Toute idée est porteuse d’une « Puissance »

Une idée n’est ni bonne ni mauvaise « en soi ». Mais dans les circonstances où elle intervient, elle favorisera ou défavorisera la culture qui l’abrite. C’est une des raisons pour lesquelles cette conférence/atelier avait pour modèle le jeu : théâtre d’improvisation, détournement de discours politiques, rédaction d’un ridiculum vitae, non-demande de subvention, etc.
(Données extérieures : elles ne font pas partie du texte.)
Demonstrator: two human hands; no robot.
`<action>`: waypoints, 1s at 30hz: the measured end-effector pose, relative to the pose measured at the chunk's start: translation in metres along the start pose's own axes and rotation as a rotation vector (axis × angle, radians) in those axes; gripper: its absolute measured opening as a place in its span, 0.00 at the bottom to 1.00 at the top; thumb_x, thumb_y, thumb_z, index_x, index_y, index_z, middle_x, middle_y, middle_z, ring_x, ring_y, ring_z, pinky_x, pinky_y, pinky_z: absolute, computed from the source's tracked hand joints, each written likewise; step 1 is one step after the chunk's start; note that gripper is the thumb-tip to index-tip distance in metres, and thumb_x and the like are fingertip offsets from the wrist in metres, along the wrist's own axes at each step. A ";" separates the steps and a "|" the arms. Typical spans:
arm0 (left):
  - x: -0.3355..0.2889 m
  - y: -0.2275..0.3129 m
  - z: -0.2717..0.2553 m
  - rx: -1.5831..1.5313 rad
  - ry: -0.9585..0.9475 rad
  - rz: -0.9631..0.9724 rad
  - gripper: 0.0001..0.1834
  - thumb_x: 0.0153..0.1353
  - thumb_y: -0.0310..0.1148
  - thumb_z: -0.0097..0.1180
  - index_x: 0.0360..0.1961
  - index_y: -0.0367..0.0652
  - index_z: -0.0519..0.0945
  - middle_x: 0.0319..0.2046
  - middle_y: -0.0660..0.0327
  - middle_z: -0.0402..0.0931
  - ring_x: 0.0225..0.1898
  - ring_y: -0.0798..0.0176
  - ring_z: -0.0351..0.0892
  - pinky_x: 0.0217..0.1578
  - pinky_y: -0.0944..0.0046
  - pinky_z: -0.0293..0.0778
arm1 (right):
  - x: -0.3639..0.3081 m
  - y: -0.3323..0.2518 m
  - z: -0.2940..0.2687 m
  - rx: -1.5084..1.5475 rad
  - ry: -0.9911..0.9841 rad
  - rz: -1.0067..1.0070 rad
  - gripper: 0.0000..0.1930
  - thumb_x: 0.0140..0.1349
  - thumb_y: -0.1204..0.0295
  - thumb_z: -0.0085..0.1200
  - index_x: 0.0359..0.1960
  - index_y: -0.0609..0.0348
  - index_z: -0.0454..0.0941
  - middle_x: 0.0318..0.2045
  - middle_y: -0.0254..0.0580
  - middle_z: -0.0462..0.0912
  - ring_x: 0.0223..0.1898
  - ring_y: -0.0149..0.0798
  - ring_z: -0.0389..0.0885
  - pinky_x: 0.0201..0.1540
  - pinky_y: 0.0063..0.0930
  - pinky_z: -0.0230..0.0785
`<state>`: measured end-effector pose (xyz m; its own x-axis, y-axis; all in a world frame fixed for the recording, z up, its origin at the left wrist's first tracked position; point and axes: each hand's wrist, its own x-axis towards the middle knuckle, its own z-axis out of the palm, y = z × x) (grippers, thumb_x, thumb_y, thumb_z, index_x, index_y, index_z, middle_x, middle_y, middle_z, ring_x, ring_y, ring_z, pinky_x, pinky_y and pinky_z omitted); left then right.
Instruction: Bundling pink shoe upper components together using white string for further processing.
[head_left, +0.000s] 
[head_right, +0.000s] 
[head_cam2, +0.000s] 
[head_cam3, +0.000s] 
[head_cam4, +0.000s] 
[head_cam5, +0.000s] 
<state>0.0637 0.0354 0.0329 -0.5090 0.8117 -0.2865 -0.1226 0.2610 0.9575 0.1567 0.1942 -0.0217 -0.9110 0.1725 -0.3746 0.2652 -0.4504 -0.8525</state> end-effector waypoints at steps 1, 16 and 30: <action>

L’objectif de ces ateliers en plus de nous encourager à user de l’intelligence collective permit de nous faire entrevoir une autre « réalité ». À savoir qu’une idée n’est ni « vraie » ni « fausse », elle est seulement porteuse d’une puissance. En pratiquant l’intelligence collective (par le biais de l‘Éducation populaire), nous pouvons cultiver et maîtriser cette puissance pour l’utiliser en notre faveur et pour le collectif, pour l’ensemble de la société civile.

Ainsi, il apparaît très clairement que nos idées, nos connaissances et notre manière de faire ensemble constituent désormais nos plus importantes richesses. Et l’intelligence collective est, sans nul doute, la ressource la plus féconde pour initier un mouvement et nous aider à orienter nos vies vers de réelles révolutions/évolutions.